Type 1 Diabetes Screening

Background:

Type 1 diabetes (T1D) is the most common form of diabetes in children and adolescents, affecting approximately 1 in 300 young people in the United States. The disease results from autoimmune destruction of pancreatic β-cells and often progresses silently over months to years before clinical symptoms emerge. Although first-degree relatives have a substantially higher risk of developing T1D, most children diagnosed with T1D do not have a family history of the disease. The presence of multiple islet autoantibodies is associated with an almost certain lifetime risk of insulin-requiring diabetes, and early identification before symptom onset can significantly reduce rates of life-threatening diabetic ketoacidosis (DKA), support structured monitoring, and potentially allow for disease-modifying interventions.

Despite clear benefits, early detection through autoantibody screening is not routinely implemented in U.S. pediatric primary care. Currently, screening largely occurs in research settings, and little is known about how best to integrate universal T1D screening into busy community pediatric practices. Key concerns include workflow burden, clinician capacity, lack of skilled pediatric endocrinologists, parent understanding and acceptability, and other structural barriers such as insurance coverage. Emerging recommendations from the American Diabetes Association highlight the potential for population-based screening, but practical strategies for real-world implementation remain underdeveloped.

This study is designed to generate practice-informed evidence on how universal T1D islet-autoantibody screening can be feasibly and acceptably integrated into routine pediatric well-child visits. Guided by implementation science and behavioral science principles, the study evaluates an implementation approach that includes education, workflow integration, and facilitation for clinicians and clinic staff.

Observational Study Model:

This is an observational implementation study. The research team does not assign or deliver any clinical interventions. T1D screening orders and blood draws occur as part of routine care at clinician discretion, and the study observes EHR outcomes and collects surveys/interviews.
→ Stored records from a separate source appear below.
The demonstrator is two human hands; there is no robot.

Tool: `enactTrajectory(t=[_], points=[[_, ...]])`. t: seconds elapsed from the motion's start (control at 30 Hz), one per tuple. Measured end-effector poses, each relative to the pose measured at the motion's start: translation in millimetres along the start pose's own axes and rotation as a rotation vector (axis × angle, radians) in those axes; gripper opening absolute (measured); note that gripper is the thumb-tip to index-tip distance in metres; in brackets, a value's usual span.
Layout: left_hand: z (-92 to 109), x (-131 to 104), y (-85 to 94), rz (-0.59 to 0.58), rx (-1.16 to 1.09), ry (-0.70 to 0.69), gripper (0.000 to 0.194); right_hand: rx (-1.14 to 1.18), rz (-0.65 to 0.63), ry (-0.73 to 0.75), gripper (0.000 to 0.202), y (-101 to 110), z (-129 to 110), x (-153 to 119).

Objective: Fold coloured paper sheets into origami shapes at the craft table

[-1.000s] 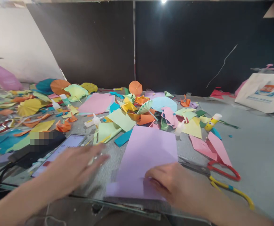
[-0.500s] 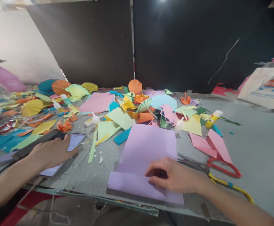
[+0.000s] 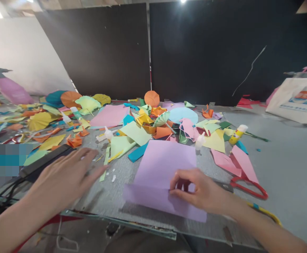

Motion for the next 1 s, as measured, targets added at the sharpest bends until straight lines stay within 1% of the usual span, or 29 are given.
enactTrajectory(t=[0.03, 0.07, 0.1, 0.13, 0.17, 0.23, 0.27, 0.33, 0.37, 0.4, 0.43, 0.5, 0.63, 0.7, 0.77, 0.87, 1.0], points=[[14.2, -2.8, 8.5, 0.091, -0.136, -0.094, 0.040, -0.007, 0.036, 0.020, 0.017, 5.2, -4.1, 0.9], [28.6, -5.8, 14.7, 0.135, -0.269, -0.180, 0.042, -0.007, 0.071, 0.035, 0.017, 10.4, -8.5, 1.8], [42.0, -8.1, 18.6, 0.162, -0.318, -0.210, 0.049, 0.007, 0.102, 0.043, 0.017, 15.3, -12.8, 2.6], [55.7, -9.6, 20.3, 0.158, -0.357, -0.245, 0.059, 0.035, 0.127, 0.043, 0.017, 19.5, -16.8, 3.1], [68.8, -10.2, 21.3, 0.186, -0.443, -0.264, 0.066, 0.075, 0.146, 0.039, 0.016, 22.7, -20.3, 3.1], [93.0, -9.1, 20.2, 0.260, -0.599, -0.293, 0.067, 0.175, 0.161, 0.018, 0.018, 25.7, -24.8, 2.2], [103.3, -8.0, 19.4, 0.344, -0.665, -0.306, 0.062, 0.225, 0.161, 0.002, 0.019, 25.6, -25.6, 1.5], [120.6, -5.8, 16.1, 0.492, -0.728, -0.334, 0.037, 0.305, 0.151, -0.026, 0.022, 23.3, -24.0, 1.0], [127.6, -5.2, 14.2, 0.579, -0.704, -0.361, 0.028, 0.330, 0.147, -0.038, 0.023, 21.5, -21.6, 1.5], [133.7, -4.7, 11.4, 0.635, -0.666, -0.390, 0.025, 0.348, 0.145, -0.048, 0.024, 19.4, -18.3, 2.7], [139.0, -3.9, 7.6, 0.646, -0.651, -0.425, 0.024, 0.364, 0.145, -0.058, 0.024, 17.0, -14.1, 4.5], [146.2, -1.5, -2.5, 0.599, -0.698, -0.436, 0.022, 0.408, 0.135, -0.079, 0.027, 11.0, -3.9, 9.1], [152.7, 5.1, -29.6, 0.449, -0.927, -0.294, 0.016, 0.542, 0.111, -0.151, 0.033, -4.0, 18.6, 15.7], [155.0, 6.8, -41.9, 0.413, -1.014, -0.243, 0.015, 0.562, 0.108, -0.176, 0.033, -10.3, 26.6, 15.6], [156.6, 7.0, -50.1, 0.396, -1.070, -0.207, 0.015, 0.559, 0.102, -0.189, 0.034, -14.6, 31.1, 14.0], [157.3, 5.8, -54.0, 0.387, -1.102, -0.167, 0.016, 0.564, 0.093, -0.185, 0.034, -16.1, 32.0, 11.6], [156.6, 3.9, -51.6, 0.399, -1.068, -0.142, 0.016, 0.553, 0.070, -0.116, 0.030, -12.3, 27.7, 11.2]])
Point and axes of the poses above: each hand's wrist, its own x-axis towards the middle knuckle, its own y-axis out of the back of the hand, z = x × y, the point moved 2 cm from there along x, towards the middle knuckle, and after that the axes turned 10 degrees about z, right-handed, at the moved point
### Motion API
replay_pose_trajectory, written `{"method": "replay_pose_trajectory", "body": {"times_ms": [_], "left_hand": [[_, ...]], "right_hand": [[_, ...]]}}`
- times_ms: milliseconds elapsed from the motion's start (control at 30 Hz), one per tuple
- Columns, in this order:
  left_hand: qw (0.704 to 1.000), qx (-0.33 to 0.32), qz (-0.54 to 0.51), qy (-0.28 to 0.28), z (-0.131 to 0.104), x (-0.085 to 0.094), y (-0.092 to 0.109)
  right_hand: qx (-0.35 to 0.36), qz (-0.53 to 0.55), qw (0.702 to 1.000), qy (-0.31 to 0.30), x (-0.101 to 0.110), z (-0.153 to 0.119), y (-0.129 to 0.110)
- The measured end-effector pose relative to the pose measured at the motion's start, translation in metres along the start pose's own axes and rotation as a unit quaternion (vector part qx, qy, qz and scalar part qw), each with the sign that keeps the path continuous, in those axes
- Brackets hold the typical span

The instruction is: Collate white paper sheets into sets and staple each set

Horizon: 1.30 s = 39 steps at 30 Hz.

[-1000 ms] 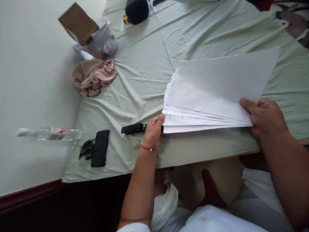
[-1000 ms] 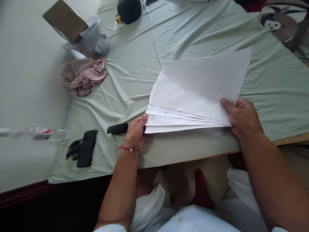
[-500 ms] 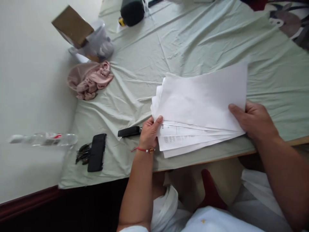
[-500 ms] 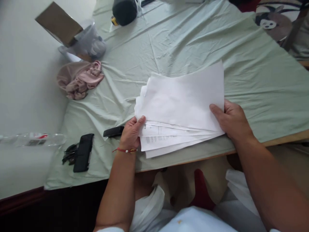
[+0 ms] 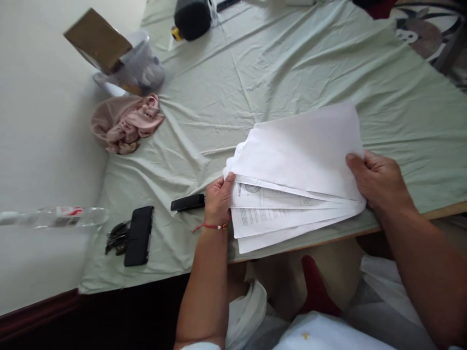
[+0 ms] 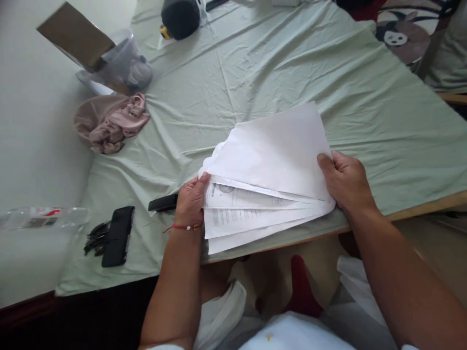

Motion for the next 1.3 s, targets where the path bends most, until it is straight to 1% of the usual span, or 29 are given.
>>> {"method": "replay_pose_trajectory", "body": {"times_ms": [100, 167, 267, 367, 567, 667, 767, 833, 933, 1033, 1200, 1300], "left_hand": [[1.000, -0.001, 0.001, -0.009, 0.002, 0.000, -0.001], [1.000, -0.002, 0.000, -0.022, 0.001, -0.002, -0.001], [0.999, -0.005, -0.003, -0.035, 0.000, -0.005, 0.001], [0.999, -0.005, 0.001, -0.038, 0.000, -0.004, 0.001], [0.999, -0.010, 0.043, 0.021, 0.001, 0.005, 0.000], [0.999, -0.017, 0.041, 0.011, 0.002, 0.006, 0.000], [1.000, -0.016, 0.023, -0.004, 0.003, 0.006, -0.002], [1.000, -0.010, 0.020, -0.008, 0.005, 0.006, -0.004], [1.000, -0.004, 0.019, -0.017, 0.006, 0.005, -0.005], [1.000, -0.006, 0.012, -0.022, 0.006, 0.004, -0.004], [1.000, -0.002, 0.011, -0.029, 0.006, 0.004, -0.003], [0.999, -0.001, 0.010, -0.032, 0.007, 0.005, -0.003]], "right_hand": [[-0.018, -0.025, 0.999, 0.028, 0.003, -0.003, -0.004], [-0.018, -0.054, 0.997, 0.046, 0.007, -0.003, -0.004], [-0.004, -0.070, 0.996, 0.057, 0.010, -0.002, -0.004], [-0.011, -0.072, 0.995, 0.064, 0.010, -0.001, -0.003], [-0.005, -0.079, 0.995, 0.060, 0.008, -0.001, -0.008], [-0.020, -0.071, 0.995, 0.063, 0.006, -0.002, -0.008], [-0.034, -0.052, 0.998, 0.033, 0.004, -0.001, -0.006], [-0.029, -0.052, 0.998, 0.015, 0.004, 0.000, -0.005], [-0.021, -0.063, 0.998, 0.017, 0.005, 0.001, -0.004], [-0.019, -0.022, 1.000, 0.004, 0.003, 0.002, -0.004], [-0.016, 0.095, 0.995, -0.025, 0.000, 0.003, -0.004], [-0.028, 0.118, 0.992, -0.030, 0.003, 0.003, -0.001]]}}
Point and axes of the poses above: each hand's wrist, its own z-axis towards the middle knuckle, its own x-axis out of the back of the hand, y = z × x, the point moved 3 cm from there along z, towards the middle knuckle, and after that the axes turned 10 degrees about -y, right-handed, at the moved point
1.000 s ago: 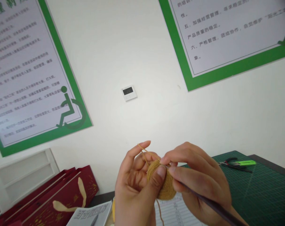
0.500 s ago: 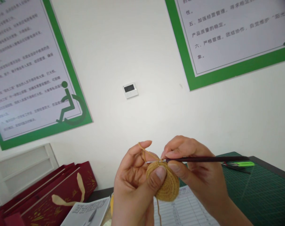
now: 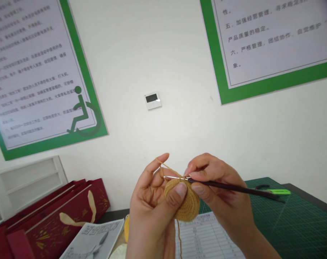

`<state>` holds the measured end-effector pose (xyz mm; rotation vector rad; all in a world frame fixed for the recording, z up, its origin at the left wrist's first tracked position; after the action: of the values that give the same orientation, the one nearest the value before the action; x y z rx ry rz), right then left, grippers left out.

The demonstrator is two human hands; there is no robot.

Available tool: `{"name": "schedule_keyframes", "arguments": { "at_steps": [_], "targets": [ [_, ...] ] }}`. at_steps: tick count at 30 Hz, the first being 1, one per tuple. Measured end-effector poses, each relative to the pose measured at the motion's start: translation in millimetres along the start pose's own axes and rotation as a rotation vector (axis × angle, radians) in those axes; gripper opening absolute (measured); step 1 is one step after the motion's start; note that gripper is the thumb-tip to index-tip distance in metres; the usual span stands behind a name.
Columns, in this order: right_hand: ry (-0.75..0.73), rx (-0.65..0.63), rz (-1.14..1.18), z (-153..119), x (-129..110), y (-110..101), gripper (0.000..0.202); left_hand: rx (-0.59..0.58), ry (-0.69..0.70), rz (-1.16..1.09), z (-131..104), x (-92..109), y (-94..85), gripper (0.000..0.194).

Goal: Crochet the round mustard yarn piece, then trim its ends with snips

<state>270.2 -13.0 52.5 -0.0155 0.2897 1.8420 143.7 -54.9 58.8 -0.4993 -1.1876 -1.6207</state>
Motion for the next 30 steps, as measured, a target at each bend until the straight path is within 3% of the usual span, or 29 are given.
{"name": "schedule_keyframes", "arguments": {
  "at_steps": [2,5,7,9,12,15,18,21,24,27,30],
  "targets": [
    [-0.05,0.001,-0.065,-3.5,-1.6,1.5,0.018,0.004,-0.021,-0.017,0.0,-0.4,0.3,0.06],
    [-0.279,0.028,-0.347,-8.7,-10.9,4.4,0.029,0.014,-0.001,-0.029,0.6,-0.1,2.2,0.058],
    [-0.431,0.042,-0.543,-11.8,-16.9,8.0,0.033,0.031,0.071,-0.008,0.5,1.5,4.2,0.056],
    [-0.46,0.037,-0.642,-13.3,-18.3,10.6,0.032,0.039,0.164,0.034,-0.6,3.3,6.9,0.056],
    [-0.337,0.047,-0.589,-14.6,-15.9,8.9,0.025,0.045,0.26,0.089,-2.7,3.9,10.7,0.054],
    [-0.176,0.14,-0.412,-14.6,-13.7,0.6,0.02,0.117,0.302,0.161,-4.2,5.7,8.4,0.048],
    [0.119,0.245,-0.168,-9.0,-4.7,-8.7,0.009,0.082,0.243,0.148,-3.3,7.0,5.1,0.05],
    [0.449,0.152,0.178,-2.4,9.5,-3.7,0.029,-0.014,0.126,0.061,-1.4,5.5,3.2,0.052],
    [0.636,0.042,0.472,-2.5,17.4,10.3,0.036,-0.052,0.084,0.017,-0.1,4.5,1.8,0.051],
    [0.658,0.036,0.598,-7.0,19.0,21.4,0.034,-0.058,0.078,-0.01,0.7,3.9,1.5,0.048],
    [0.443,0.079,0.441,-7.1,13.2,19.9,0.021,-0.035,0.092,-0.011,0.6,3.7,1.4,0.049]
  ]
}}
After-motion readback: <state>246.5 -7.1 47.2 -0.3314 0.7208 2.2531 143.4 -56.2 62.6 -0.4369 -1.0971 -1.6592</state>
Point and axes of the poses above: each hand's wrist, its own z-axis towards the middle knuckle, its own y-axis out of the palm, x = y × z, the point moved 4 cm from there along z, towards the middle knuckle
The research team will deliver a package of implementation supports to all participating clinics. These supports will not be randomly assigned.

Study Objectives:

1. Assess feasibility, acceptability, and appropriateness of integrating population-based islet-autoantibody screening for T1D into pediatric primary care. Implementation effectiveness will also be examined by tracking how often clinicians order screening (penetration) and how often families complete screening (reach).
2. Understand perspectives of multiple constituent groups, including parents, clinicians, clinic administrators, payers, and leaders from relevant national organizations, regarding barriers and facilitators to implementing population-based T1D screening as part of standard pediatric preventive care.

Findings from this study will inform future scale-up efforts and support the development of implementation strategies for integrating early T1D detection across U.S. pediatric care settings.